• _TASK TO COMPLETE_
Which lines in the data below contain the word "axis"? Copy each of them.

• _THE DATA_
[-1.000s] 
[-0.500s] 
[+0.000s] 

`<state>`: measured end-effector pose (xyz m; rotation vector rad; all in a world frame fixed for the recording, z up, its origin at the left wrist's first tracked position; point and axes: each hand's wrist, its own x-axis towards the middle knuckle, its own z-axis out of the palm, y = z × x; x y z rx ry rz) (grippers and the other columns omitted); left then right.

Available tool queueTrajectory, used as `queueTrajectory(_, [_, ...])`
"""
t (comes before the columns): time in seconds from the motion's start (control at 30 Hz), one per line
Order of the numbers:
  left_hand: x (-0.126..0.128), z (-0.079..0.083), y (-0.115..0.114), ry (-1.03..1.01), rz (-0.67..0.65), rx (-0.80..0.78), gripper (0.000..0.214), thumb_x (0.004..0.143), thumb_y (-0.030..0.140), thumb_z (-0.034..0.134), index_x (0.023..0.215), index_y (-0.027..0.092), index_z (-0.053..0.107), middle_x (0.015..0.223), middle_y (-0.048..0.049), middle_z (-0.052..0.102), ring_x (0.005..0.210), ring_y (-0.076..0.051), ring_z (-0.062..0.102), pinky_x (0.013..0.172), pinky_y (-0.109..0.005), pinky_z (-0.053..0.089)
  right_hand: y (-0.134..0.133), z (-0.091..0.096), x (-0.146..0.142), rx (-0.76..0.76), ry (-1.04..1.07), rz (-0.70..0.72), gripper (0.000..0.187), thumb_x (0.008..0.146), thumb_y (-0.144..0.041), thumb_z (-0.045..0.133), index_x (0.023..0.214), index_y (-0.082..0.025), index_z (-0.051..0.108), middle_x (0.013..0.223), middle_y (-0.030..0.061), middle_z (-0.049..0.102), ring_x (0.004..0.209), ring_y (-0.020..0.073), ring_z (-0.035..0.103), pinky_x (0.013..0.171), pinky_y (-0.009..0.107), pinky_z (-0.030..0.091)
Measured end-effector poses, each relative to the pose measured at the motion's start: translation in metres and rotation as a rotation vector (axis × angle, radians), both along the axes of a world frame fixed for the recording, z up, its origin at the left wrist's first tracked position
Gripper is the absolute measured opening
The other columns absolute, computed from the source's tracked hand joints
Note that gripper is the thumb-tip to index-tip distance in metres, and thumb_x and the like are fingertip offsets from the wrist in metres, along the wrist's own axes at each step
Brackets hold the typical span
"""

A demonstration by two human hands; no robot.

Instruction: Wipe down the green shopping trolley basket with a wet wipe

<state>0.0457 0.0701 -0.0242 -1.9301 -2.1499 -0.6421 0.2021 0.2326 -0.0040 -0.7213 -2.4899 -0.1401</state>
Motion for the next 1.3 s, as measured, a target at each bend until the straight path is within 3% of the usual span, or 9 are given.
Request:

• _RESPONSE FOR THIS EXERCISE_
`<state>`: measured end-effector pose (xyz m; rotation vector rad; all in a world frame fixed for the recording, z up, its origin at the left wrist's first tracked position; point and axes: each hand's wrist, its own x-axis towards the middle knuckle, its own z-axis out of the palm, y = z × x; x y z rx ry rz) (grippers and the other columns omitted); left then right.
Measured end-effector poses, each relative to the pose measured at the motion's start: translation in metres and rotation as a rotation vector (axis × angle, radians), both along the axes of a world frame fixed for the recording, z up, its origin at the left wrist's first tracked position

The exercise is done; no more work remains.